WHAT YOU NEED TO DO: Print out the full material below, exact in every line, with no images included.

++++++++

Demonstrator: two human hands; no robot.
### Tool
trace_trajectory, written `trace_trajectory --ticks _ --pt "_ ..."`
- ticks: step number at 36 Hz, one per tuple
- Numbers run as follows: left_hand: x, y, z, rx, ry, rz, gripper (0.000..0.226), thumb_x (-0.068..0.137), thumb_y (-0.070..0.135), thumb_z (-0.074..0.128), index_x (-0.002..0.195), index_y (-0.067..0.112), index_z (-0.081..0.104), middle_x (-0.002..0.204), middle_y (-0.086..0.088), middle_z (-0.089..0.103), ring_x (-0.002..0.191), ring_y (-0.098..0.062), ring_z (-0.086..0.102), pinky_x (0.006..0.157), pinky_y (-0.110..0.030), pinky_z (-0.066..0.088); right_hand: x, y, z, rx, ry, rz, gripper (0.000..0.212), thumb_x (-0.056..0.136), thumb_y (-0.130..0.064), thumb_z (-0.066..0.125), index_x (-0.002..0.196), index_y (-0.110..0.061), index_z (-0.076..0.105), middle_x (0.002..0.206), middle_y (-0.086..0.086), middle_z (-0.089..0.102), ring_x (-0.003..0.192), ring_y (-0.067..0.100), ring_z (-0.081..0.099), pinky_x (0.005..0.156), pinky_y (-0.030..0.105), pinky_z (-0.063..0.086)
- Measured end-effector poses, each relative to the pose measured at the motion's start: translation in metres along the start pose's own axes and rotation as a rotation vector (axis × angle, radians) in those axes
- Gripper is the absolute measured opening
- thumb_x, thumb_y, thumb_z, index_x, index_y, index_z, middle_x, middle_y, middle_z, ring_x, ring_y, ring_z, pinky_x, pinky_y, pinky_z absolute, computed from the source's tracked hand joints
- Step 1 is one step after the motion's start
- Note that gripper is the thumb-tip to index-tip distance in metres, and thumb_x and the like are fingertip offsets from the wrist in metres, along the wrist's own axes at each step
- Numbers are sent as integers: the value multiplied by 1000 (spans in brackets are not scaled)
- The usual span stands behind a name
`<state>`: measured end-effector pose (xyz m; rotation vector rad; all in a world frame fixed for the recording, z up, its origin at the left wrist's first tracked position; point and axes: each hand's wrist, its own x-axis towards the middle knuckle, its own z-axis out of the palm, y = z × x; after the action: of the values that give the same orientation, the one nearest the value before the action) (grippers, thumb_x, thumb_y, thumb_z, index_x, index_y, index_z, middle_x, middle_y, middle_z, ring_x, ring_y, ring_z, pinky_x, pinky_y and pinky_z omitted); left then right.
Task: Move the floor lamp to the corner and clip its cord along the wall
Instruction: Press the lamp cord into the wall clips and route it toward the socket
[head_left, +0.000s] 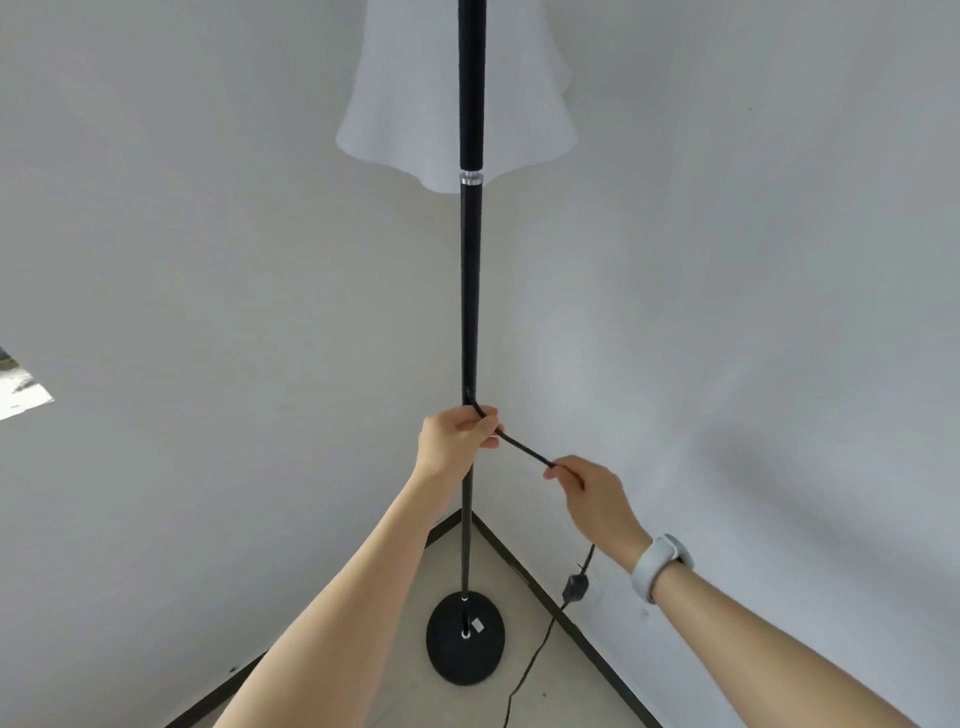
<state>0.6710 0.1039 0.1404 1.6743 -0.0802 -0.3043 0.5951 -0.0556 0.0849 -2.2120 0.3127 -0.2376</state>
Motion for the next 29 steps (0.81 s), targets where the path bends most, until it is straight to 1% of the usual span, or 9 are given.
trace_trajectory --ticks 3,6,8,10,13,17,19,25,29 --pt "3 2 9 78 150 46 14 79 28 65 67 20 67 68 5 70 65 -12 65 71 -28 49 12 3 -19 -102 63 -11 23 94 -14 44 89 -14 66 65 -15 55 48 0 43 50 11 38" --pt "8 2 11 199 278 171 18 78 33 67 86 19 59 81 9 62 78 -11 59 67 -25 43 20 4 -34 -164 71 -25 23 94 -14 43 91 -13 66 69 -11 53 50 -2 39 50 15 28" --pt "15 3 12 210 177 256 30 85 25 61 113 19 51 108 8 55 98 -10 53 80 -25 42 22 3 -38 -172 51 -26 24 94 -15 42 92 -13 66 69 -10 53 49 0 39 50 18 29" --pt "21 6 13 220 13 265 36 92 17 50 127 19 43 120 10 49 110 -8 47 89 -25 38 21 4 -38 -168 34 -27 24 94 -14 42 93 -11 66 69 -11 52 50 0 39 50 15 29" --pt "30 11 13 202 -74 226 26 93 14 48 118 16 54 113 5 62 106 -13 55 88 -23 37 20 6 -36 -126 44 -19 24 94 -13 42 94 -9 66 72 -8 56 49 0 41 53 11 37" --pt "32 10 11 178 21 213 9 86 17 61 90 24 65 93 2 70 95 -16 62 82 -23 44 20 8 -38 -67 47 -3 23 94 -14 43 94 -11 66 69 -11 58 49 0 43 55 8 38" --pt "31 9 9 159 59 217 18 83 15 64 78 32 65 83 10 69 92 -16 64 82 -23 47 22 7 -40 -54 31 -12 22 94 -15 44 94 -11 66 66 -10 57 49 2 43 54 9 38" --pt "25 7 2 146 171 231 29 77 20 68 61 43 65 75 7 68 80 -17 61 78 -26 48 26 9 -45 -46 -55 -2 20 93 -19 46 96 -9 63 66 -10 52 56 4 44 56 5 37" --pt "24 12 -2 142 209 223 23 77 18 69 67 39 65 74 15 69 82 -16 65 78 -25 49 20 13 -43 -15 -142 49 20 93 -19 46 93 -9 63 61 -7 48 59 15 45 55 15 36"
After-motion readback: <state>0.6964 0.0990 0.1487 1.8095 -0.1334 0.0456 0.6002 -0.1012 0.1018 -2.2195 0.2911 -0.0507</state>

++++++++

RESULT BELOW:
Demonstrator: two human hands; no robot.
### Tool
trace_trajectory, written `trace_trajectory --ticks _ --pt "_ ..."`
- ticks: step number at 36 Hz, one per tuple
- Numbers run as follows: left_hand: x, y, z, rx, ry, rz, gripper (0.000..0.226), thumb_x (-0.068..0.137), thumb_y (-0.070..0.135), thumb_z (-0.074..0.128), index_x (-0.002..0.195), index_y (-0.067..0.112), index_z (-0.081..0.104), middle_x (-0.002..0.204), middle_y (-0.086..0.088), middle_z (-0.089..0.103), ring_x (-0.002..0.191), ring_y (-0.098..0.062), ring_z (-0.086..0.102), pinky_x (0.006..0.157), pinky_y (-0.110..0.030), pinky_z (-0.066..0.088); right_hand: x, y, z, rx, ry, rz, gripper (0.000..0.212), thumb_x (-0.056..0.136), thumb_y (-0.130..0.064), thumb_z (-0.066..0.125), index_x (-0.002..0.196), index_y (-0.110..0.061), index_z (-0.076..0.105), middle_x (0.002..0.206), middle_y (-0.086..0.086), middle_z (-0.089..0.102), ring_x (-0.003..0.192), ring_y (-0.067..0.100), ring_z (-0.081..0.099), pinky_x (0.005..0.156), pinky_y (-0.030..0.105), pinky_z (-0.063..0.086)
- Measured end-effector poses, each relative to the pose measured at the motion's start: translation in metres along the start pose's own axes and rotation as a rotation vector (axis × angle, radians) in those axes
- Gripper is the absolute measured opening
- thumb_x, thumb_y, thumb_z, index_x, index_y, index_z, middle_x, middle_y, middle_z, ring_x, ring_y, ring_z, pinky_x, pinky_y, pinky_z absolute, computed from the source's tracked hand joints
- Step 1 is one step after the motion's start
- Note that gripper is the thumb-tip to index-tip distance in metres, and thumb_x and the like are fingertip offsets from the wrist in metres, along the wrist's own axes at each step
- Numbers are sent as integers: the value multiplied by 1000 (spans in brackets are not scaled)
- The usual span stands behind a name
`<state>`: measured end-effector pose (xyz m; rotation vector rad; all in a world frame fixed for the recording, z up, its origin at the left wrist's first tracked position; point and axes: each hand's wrist, its own x-axis towards the middle knuckle, its own z-axis out of the palm, y = z × x; after the action: of the values that give the same orientation, the one nearest the value before the action) (grippers, thumb_x, thumb_y, thumb_z, index_x, index_y, index_z, middle_x, middle_y, middle_z, ring_x, ring_y, ring_z, pinky_x, pinky_y and pinky_z omitted); left then right.
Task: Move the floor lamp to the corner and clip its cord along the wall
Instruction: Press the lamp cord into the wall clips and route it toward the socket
[head_left, +0.000s] 
<state>0.6710 0.1039 0.1404 1.6743 -0.0802 -0.3043 0.5951 -0.0556 0.0849 -2.2120 0.3127 -0.2376</state>
Motion for the next 29 steps (0.81 s), targets where the path bends most, until it is straight to 1% of the usual span, or 9 are given.
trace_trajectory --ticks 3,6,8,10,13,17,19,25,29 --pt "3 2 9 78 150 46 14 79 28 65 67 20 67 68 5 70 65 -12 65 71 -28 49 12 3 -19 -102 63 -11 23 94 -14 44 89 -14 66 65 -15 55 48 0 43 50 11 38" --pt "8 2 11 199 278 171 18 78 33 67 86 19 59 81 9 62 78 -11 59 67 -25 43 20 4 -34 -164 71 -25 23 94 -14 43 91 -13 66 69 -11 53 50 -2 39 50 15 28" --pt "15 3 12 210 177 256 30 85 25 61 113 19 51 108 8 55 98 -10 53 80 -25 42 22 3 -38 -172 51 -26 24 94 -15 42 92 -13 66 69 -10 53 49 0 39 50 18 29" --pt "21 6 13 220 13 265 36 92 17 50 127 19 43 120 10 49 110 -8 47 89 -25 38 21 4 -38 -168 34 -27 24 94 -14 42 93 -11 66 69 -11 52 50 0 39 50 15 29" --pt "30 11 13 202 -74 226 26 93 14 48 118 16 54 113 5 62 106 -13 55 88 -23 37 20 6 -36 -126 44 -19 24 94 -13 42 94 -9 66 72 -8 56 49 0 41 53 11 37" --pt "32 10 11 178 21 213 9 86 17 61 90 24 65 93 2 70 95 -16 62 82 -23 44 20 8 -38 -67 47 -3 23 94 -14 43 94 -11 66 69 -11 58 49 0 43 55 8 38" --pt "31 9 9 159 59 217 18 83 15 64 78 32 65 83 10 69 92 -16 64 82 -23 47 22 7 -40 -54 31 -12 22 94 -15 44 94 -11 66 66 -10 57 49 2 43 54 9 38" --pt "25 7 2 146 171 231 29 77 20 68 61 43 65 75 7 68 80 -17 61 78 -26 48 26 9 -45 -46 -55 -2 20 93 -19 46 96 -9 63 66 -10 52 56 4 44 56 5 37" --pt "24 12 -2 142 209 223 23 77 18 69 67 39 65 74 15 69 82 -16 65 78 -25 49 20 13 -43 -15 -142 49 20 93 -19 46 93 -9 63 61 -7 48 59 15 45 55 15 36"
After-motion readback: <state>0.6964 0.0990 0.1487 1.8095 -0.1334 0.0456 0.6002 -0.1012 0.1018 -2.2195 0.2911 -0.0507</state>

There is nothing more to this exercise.